*Exercise directions*. Copy out the data line by line exactly, from its start to the line bearing "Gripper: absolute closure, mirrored", inclusive.

Top of Recorded data

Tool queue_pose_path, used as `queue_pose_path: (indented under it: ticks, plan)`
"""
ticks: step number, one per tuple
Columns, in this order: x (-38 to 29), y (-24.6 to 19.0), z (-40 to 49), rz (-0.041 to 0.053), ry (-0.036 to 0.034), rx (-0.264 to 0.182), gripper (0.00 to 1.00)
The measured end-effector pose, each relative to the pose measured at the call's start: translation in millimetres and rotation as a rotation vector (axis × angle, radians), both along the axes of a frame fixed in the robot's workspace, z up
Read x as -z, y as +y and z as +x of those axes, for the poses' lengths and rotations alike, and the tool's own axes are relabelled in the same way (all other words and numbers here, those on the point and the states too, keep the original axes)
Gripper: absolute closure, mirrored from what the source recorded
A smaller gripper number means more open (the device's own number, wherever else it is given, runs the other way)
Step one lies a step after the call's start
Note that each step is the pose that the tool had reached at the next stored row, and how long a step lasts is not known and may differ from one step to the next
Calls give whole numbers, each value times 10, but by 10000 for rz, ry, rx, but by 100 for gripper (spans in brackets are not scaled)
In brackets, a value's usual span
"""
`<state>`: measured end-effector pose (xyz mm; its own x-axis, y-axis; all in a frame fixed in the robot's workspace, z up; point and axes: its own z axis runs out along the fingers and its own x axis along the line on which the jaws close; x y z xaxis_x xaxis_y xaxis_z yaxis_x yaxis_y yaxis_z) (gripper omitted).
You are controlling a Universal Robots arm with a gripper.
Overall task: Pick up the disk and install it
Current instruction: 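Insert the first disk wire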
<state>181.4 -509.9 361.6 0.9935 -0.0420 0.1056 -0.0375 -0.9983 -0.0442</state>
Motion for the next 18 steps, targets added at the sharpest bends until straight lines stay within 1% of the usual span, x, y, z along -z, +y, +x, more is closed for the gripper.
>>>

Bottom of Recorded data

*Result for this exercise*.
Tool queue_pose_path, used as `queue_pose_path: (indented under it: ticks, plan)`
"""
ticks: step number, one per tuple
Columns, in this order: x (-38 to 29), y (-24.6 to 19.0), z (-40 to 49), rz (-0.041 to 0.053), ry (-0.036 to 0.034), rx (-0.264 to 0.182), gripper (0.00 to 1.00)
The measured end-effector pose, each relative to the pose measured at the call's start: translation in millimetres and rotation as a rotation vector (axis × angle, radians), both along the axes of a frame fixed in the robot's workspace, z up
Read x as -z, y as +y and z as +x of those axes, for the poses' lengths and rotations alike, and the tool's own axes are relabelled in the same way (all other words and numbers here, those on the point and the states too, keep the original axes)
Gripper: absolute closure, mirrored from what the source recorded

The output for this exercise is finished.